The same issues are likely to arise at the Iraq Inquiry, which may refrain from publishing submissions in full. In addition, both oral hearings and written submissions could run into difficulties with the Official Secrets Act (OSA) and a raft of regulations preventing disclosure of secret material by serving and former service personnel. In the case of written disclosures, the issue is not merely what might be published. There is also the question of whether information provided privately to the Inquiry will be considered to be a breach of the OSA or otherwise treated as an “authorised disclosure”.
In 2006, former diplomat Carne Ross gave evidence on the Iraq war to the House of Commons Foreign Affairs Committee, having previously given evidence, in secret, to Lord Butler’s review of pre-war intelligence. He offered to supply the committee with his Butler evidence but said that he had been advised that such a disclosure could breach the OSA. Eventually the committee persuaded him to hand over the document, which it then published under parliamentary privilege.
Iain Paton, a former Royal Air Force officer and contributor to the Iraq Inquiry Digest website, which I edit, has asked the Inquiry whether he would be protected if he were to supply information that would otherwise be covered by the OSA and other regulations covering disclosure of secret information. Although he has done exactly what the Inquiry suggests, he has had no reply.
The Ministry of Defence (MoD) is publicly encouraging its current personnel to take part in the Inquiry and says it is “co-operating fully with the inquiry”. But, despite my requests, the MoD has not explicitly set out its position regarding disclosures of secret information by service personnel.

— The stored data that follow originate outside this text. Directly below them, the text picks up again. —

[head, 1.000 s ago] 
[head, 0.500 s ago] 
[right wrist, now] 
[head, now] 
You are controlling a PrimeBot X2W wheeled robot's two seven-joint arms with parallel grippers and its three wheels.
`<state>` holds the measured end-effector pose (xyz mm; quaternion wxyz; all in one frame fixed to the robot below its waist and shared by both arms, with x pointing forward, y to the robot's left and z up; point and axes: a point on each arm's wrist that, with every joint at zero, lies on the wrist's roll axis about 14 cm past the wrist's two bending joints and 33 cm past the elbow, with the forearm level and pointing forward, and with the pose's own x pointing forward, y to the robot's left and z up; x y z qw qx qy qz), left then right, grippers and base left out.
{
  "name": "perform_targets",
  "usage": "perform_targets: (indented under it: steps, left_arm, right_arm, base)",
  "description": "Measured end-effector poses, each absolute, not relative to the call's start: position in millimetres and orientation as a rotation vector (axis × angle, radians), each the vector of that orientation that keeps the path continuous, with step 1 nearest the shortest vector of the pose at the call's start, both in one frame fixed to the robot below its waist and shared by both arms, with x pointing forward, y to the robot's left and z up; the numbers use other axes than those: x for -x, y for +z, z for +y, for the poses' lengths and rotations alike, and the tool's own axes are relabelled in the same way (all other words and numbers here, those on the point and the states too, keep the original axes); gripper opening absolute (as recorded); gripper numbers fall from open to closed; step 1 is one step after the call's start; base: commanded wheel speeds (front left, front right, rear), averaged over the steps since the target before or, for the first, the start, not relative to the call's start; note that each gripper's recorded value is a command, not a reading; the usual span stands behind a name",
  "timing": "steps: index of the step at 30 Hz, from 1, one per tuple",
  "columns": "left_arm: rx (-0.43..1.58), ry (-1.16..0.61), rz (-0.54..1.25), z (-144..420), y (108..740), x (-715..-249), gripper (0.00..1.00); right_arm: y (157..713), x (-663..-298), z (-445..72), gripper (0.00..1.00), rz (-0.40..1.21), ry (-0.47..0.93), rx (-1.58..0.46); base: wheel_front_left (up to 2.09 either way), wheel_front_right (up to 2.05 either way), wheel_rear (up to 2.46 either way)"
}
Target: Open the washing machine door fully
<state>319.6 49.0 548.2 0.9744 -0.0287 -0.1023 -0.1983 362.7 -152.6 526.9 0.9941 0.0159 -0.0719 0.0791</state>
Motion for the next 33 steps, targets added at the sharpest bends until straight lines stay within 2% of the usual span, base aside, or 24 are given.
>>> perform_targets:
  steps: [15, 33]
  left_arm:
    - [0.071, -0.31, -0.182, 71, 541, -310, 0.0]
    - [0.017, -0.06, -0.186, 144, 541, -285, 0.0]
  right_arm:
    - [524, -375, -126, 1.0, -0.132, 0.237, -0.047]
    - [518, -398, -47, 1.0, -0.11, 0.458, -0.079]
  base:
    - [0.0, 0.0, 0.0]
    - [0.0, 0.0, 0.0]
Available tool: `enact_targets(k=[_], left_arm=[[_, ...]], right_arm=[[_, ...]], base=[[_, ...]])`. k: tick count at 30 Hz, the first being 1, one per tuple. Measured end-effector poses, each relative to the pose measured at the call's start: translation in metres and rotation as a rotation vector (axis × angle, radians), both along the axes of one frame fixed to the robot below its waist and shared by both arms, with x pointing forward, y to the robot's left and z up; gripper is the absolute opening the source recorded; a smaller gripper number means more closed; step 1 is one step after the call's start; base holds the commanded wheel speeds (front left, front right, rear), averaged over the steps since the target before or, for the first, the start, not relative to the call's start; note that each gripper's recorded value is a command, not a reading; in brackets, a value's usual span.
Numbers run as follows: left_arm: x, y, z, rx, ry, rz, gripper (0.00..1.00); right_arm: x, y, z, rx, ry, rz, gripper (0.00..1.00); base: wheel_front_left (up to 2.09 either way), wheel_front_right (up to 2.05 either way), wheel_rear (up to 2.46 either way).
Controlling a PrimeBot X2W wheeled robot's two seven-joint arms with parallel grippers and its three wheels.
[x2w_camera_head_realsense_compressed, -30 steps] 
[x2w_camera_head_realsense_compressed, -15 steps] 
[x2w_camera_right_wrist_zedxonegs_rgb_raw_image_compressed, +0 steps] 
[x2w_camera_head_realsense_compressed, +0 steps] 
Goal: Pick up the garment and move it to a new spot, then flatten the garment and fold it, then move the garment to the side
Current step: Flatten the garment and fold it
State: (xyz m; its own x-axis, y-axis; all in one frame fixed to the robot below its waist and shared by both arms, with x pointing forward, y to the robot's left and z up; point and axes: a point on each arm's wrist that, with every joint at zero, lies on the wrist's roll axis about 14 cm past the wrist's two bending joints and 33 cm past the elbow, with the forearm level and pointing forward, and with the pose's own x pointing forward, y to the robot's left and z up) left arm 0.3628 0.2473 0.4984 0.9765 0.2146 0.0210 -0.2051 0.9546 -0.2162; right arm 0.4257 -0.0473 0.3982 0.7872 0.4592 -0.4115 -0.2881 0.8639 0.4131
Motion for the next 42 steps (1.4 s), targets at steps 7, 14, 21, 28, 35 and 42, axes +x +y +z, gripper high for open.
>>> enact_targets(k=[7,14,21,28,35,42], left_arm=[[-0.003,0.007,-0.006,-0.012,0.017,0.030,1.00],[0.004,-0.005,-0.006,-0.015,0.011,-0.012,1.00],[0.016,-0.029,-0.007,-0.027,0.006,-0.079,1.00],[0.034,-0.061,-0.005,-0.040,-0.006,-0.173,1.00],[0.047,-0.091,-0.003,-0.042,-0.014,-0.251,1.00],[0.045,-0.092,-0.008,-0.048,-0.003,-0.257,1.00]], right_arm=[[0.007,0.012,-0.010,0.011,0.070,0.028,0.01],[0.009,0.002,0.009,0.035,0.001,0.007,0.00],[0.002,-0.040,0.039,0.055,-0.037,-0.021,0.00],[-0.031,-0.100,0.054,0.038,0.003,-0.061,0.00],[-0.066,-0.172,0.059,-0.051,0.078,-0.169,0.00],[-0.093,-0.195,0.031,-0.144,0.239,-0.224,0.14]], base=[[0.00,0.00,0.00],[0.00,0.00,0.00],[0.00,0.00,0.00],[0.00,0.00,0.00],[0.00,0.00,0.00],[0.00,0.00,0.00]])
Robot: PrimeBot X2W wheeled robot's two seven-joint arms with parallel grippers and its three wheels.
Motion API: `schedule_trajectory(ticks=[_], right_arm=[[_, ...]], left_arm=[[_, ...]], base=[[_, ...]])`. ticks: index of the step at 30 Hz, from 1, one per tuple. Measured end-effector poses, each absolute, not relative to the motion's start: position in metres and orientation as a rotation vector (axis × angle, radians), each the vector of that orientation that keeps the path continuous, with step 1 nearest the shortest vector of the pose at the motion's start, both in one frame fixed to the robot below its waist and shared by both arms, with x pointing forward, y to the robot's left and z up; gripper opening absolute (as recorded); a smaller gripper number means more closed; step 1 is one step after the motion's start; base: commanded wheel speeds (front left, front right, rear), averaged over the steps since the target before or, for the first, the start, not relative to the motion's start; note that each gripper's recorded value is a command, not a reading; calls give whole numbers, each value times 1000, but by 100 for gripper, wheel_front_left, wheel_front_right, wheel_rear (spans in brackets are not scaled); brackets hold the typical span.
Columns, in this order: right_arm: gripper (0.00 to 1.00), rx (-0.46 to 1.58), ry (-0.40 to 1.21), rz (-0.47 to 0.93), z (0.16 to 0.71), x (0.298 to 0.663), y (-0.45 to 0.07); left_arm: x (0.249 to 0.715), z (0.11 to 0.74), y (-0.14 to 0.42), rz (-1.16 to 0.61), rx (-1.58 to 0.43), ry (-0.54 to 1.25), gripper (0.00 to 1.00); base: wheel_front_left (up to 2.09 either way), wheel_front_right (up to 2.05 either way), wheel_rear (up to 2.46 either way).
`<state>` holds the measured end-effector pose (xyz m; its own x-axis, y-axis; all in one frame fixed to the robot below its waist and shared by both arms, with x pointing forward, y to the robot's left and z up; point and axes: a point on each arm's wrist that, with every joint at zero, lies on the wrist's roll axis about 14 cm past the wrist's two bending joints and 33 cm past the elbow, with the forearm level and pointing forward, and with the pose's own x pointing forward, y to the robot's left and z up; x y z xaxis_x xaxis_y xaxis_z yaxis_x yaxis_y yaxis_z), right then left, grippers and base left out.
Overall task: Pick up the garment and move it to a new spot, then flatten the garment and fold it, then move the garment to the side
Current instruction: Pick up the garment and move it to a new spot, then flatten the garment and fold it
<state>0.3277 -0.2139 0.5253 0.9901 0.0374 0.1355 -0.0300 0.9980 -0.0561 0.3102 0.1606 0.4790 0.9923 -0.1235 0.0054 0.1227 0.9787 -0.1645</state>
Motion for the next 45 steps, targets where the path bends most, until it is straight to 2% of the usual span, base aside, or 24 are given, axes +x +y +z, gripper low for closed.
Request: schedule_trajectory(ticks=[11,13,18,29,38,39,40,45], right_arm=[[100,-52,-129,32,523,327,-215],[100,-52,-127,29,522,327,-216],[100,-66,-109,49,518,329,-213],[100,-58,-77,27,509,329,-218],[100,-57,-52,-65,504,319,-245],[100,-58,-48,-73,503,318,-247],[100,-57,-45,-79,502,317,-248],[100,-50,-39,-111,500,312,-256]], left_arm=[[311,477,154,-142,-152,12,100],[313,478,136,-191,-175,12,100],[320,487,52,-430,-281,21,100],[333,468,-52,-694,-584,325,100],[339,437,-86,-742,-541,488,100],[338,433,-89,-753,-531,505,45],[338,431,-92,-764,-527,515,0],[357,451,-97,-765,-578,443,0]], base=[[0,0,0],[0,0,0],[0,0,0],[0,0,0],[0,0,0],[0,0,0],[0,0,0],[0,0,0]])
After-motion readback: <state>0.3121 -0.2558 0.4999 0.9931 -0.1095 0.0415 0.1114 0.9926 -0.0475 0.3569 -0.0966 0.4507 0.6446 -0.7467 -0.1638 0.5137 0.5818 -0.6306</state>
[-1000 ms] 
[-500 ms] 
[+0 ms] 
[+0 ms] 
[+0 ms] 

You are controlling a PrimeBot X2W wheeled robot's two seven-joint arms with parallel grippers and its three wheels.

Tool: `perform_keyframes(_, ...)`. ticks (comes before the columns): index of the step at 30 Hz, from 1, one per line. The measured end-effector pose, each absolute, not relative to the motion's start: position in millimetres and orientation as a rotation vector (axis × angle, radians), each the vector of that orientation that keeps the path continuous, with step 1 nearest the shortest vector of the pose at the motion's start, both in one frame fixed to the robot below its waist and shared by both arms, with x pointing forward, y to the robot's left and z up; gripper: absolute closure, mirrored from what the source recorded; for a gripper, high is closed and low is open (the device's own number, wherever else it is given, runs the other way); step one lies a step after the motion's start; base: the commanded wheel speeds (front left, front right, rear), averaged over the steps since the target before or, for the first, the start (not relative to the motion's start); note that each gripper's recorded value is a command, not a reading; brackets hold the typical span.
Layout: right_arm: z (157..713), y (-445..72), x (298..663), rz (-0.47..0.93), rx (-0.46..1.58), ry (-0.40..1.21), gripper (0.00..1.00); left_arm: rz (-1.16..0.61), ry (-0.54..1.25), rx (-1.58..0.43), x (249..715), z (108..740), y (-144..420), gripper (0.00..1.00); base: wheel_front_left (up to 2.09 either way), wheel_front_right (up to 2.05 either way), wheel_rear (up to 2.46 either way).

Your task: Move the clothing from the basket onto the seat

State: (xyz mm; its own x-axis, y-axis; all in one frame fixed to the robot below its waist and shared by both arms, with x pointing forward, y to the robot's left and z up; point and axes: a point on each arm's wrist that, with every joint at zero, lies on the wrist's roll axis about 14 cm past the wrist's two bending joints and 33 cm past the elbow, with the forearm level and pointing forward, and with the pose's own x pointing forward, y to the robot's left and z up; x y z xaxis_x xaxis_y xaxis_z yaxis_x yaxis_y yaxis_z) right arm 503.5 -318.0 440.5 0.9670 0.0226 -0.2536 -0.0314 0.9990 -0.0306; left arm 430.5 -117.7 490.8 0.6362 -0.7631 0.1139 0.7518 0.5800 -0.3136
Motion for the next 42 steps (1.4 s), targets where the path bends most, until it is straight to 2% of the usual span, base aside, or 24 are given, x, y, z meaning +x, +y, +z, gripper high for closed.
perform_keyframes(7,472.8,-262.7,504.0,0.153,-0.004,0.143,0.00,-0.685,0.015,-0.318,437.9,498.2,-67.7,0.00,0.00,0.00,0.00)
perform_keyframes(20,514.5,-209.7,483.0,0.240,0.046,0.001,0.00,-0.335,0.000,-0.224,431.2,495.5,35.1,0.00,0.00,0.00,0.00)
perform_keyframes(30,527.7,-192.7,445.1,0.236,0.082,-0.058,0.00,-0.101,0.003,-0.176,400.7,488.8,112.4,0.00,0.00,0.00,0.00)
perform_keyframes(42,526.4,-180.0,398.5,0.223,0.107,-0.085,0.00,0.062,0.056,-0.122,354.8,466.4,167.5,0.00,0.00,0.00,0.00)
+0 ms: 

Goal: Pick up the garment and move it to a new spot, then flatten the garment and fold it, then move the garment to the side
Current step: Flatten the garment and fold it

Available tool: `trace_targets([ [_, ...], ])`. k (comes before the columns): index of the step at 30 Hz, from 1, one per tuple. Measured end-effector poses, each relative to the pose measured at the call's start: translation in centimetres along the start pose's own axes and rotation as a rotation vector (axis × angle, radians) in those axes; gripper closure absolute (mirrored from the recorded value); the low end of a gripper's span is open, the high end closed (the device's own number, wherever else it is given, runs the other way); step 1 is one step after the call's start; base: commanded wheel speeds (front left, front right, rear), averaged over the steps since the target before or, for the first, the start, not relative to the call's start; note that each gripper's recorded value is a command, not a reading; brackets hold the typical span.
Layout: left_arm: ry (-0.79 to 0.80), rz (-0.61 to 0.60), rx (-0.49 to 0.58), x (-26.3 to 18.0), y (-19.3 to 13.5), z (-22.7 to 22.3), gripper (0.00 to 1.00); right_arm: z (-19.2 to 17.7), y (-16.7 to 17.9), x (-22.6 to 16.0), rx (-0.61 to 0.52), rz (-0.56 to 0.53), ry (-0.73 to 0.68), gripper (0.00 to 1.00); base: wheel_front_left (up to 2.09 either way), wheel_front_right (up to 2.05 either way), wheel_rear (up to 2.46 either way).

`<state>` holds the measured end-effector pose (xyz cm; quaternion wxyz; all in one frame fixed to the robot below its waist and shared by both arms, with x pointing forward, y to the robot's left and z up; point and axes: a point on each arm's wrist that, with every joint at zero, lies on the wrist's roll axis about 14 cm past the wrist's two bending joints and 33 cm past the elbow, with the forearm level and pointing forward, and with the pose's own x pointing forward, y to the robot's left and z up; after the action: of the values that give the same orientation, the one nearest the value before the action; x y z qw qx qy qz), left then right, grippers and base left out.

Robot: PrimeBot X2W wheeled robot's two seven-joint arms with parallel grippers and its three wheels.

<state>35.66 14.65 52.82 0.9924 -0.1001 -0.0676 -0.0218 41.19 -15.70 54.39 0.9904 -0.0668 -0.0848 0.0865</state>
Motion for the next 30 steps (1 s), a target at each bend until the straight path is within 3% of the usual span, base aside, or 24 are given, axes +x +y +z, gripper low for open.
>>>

At a meeting earlier this month Chilcot said that the MoD had given an absolute guarantee that no disciplinary proceedings would result from evidence from armed forces personnel. However, this comment related to another potential concern for witnesses: in telling the truth about their past actions, they might incriminate themselves. Chilcot said in cases where witnesses indicated that their evidence might lead to self-incrimination, the Inquiry would have to make a judgment as to whether to ask the attorney general to give immunity from prosecution.
Before the Inquiry opens its hearings on the Iraq war, it first needs to answer its witnesses’ own questions and concerns.